- **WORK TO BE COMPLETED**: Wherever the string "kindly" appears in the entries below, return the line that holds it.

(Source records)

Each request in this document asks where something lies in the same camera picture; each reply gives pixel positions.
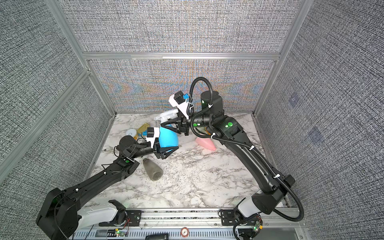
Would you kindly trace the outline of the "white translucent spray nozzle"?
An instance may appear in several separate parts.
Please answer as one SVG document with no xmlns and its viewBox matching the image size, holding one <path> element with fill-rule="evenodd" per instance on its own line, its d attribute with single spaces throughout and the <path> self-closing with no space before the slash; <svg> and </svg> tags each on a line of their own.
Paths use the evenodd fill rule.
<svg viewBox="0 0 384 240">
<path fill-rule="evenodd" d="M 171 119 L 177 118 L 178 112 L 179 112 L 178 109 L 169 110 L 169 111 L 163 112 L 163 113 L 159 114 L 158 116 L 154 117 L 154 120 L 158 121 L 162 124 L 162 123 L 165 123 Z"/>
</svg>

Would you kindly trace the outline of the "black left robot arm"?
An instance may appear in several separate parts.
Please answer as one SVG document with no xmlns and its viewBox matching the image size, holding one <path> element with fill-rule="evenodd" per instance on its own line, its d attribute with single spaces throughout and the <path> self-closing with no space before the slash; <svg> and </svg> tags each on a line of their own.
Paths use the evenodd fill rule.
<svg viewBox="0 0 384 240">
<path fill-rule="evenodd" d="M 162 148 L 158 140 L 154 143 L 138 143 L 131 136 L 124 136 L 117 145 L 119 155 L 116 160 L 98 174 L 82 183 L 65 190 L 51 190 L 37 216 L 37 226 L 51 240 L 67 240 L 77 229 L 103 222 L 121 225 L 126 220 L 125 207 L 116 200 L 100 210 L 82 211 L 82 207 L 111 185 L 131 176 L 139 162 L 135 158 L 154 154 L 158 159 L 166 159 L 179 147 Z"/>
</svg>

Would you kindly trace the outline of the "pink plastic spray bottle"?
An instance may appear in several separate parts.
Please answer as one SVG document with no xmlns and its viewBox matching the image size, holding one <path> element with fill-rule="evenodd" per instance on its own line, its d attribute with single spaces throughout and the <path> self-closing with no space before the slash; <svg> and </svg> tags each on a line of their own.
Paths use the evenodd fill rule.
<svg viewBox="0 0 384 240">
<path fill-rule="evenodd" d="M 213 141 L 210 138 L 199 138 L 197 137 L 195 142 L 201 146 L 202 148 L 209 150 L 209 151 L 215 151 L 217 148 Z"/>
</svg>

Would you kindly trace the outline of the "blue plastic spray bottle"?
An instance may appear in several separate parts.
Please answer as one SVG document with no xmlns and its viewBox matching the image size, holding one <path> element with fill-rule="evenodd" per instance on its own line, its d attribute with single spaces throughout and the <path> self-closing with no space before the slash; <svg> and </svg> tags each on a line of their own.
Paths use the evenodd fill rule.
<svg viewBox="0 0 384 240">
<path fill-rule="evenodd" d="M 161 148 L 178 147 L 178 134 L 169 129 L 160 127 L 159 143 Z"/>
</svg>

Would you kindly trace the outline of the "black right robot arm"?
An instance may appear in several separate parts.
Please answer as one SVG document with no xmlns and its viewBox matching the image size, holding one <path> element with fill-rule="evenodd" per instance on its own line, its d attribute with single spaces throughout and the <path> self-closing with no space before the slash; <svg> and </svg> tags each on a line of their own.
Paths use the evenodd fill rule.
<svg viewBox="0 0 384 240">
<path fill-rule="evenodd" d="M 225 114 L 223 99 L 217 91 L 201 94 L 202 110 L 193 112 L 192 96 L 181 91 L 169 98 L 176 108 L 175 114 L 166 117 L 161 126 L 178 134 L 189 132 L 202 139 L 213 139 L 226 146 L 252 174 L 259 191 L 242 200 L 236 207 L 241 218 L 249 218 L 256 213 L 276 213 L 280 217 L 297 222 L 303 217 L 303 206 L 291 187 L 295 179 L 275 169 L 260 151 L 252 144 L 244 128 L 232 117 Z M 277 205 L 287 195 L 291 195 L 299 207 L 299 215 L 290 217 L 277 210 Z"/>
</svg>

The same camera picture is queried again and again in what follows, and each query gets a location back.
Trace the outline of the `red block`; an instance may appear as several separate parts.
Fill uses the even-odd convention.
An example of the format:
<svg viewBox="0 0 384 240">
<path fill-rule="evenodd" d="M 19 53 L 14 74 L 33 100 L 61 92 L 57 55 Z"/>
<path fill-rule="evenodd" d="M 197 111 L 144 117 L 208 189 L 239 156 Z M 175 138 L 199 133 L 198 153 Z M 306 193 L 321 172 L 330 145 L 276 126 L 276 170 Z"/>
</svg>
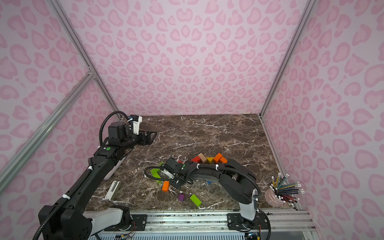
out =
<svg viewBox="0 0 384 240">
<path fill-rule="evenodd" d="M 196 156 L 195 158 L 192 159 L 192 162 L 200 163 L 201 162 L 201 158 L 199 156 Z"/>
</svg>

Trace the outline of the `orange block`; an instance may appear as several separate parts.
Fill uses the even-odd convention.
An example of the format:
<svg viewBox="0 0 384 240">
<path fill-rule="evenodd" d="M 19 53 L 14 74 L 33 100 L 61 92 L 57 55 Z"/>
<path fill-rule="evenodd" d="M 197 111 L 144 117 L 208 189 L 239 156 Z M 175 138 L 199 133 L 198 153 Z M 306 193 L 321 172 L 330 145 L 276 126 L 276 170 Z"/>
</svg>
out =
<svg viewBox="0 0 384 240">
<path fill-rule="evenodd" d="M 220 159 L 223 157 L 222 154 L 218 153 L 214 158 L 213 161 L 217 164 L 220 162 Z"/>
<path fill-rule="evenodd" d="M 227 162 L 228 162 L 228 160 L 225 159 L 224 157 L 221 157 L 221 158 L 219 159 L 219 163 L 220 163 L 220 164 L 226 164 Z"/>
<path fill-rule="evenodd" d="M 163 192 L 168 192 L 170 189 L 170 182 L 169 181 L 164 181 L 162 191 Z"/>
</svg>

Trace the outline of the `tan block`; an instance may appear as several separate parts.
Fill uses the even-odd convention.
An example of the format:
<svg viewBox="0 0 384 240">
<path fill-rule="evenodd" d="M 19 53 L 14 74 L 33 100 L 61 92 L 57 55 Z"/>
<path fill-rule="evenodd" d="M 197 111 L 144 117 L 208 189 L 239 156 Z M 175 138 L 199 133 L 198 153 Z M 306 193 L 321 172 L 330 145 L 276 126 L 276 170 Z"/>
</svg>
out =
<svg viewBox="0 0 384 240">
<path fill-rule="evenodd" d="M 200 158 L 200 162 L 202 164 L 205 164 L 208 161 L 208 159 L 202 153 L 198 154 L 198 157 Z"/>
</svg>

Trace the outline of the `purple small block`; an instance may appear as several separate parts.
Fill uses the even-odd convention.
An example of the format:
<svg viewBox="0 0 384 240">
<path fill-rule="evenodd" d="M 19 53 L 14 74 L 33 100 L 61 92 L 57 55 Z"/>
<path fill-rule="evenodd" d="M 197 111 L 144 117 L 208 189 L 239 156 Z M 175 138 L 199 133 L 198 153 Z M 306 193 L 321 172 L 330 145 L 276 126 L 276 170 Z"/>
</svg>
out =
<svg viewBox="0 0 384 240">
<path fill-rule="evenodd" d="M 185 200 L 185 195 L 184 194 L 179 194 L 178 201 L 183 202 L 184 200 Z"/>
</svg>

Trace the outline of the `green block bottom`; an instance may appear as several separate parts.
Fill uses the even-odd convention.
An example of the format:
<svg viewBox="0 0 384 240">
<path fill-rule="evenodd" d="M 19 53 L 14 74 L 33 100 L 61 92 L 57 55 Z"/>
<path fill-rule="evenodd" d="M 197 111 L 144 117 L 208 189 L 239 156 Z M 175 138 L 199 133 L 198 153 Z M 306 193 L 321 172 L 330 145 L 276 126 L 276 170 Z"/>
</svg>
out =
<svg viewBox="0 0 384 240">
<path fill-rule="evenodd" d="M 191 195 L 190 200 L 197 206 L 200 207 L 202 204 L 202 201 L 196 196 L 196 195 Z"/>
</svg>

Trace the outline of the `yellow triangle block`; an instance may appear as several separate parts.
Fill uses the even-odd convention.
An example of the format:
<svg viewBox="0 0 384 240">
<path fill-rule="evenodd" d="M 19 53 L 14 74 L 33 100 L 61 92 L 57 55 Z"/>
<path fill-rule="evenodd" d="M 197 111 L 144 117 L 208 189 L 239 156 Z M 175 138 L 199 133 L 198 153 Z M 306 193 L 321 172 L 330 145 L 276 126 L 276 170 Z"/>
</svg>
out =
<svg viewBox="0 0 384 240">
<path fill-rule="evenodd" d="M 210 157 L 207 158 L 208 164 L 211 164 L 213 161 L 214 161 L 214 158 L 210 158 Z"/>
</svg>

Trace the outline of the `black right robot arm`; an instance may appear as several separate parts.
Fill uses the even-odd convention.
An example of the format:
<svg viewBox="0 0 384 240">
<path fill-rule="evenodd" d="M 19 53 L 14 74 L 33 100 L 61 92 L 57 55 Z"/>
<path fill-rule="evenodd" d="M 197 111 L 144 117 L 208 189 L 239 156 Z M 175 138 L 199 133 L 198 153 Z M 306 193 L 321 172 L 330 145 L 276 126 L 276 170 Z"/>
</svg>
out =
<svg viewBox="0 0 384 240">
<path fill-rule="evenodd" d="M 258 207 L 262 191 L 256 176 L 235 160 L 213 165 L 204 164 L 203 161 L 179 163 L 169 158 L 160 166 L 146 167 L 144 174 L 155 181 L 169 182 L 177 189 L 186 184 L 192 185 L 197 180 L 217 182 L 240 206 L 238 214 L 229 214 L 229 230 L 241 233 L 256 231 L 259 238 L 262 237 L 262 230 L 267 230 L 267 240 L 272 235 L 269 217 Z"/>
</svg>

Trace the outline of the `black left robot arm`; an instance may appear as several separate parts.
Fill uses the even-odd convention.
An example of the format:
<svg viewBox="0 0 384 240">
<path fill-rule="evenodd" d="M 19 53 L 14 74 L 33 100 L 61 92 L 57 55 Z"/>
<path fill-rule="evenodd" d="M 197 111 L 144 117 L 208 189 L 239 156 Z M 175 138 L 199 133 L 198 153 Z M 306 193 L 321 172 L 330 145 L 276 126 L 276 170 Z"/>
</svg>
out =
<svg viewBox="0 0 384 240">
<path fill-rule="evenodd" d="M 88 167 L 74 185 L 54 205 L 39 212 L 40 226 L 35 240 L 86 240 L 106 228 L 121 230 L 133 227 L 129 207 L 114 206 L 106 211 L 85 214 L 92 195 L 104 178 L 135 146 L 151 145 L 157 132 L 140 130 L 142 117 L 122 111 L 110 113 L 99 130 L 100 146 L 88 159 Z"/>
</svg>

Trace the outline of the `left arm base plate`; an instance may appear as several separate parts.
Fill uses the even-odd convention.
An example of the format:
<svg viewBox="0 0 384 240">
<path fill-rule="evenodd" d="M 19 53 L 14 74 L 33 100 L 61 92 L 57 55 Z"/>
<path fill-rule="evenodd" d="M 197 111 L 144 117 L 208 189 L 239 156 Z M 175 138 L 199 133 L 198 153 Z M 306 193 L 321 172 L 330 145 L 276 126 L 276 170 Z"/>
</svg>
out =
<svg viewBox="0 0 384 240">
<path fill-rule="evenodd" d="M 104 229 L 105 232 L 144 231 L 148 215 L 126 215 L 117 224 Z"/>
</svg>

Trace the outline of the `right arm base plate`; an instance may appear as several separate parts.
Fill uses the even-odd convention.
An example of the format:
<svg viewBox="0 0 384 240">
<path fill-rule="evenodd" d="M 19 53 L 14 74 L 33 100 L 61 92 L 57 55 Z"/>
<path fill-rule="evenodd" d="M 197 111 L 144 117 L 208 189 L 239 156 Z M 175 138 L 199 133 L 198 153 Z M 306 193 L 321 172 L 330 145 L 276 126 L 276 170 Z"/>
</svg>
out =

- **TASK ANSWER**:
Would you kindly trace the outline of the "white translucent spray nozzle"?
Would you kindly trace the outline of the "black left robot arm"?
Would you kindly trace the outline of the "pink plastic spray bottle"?
Would you kindly trace the outline of the "blue plastic spray bottle"?
Would you kindly trace the outline of the "black right robot arm"?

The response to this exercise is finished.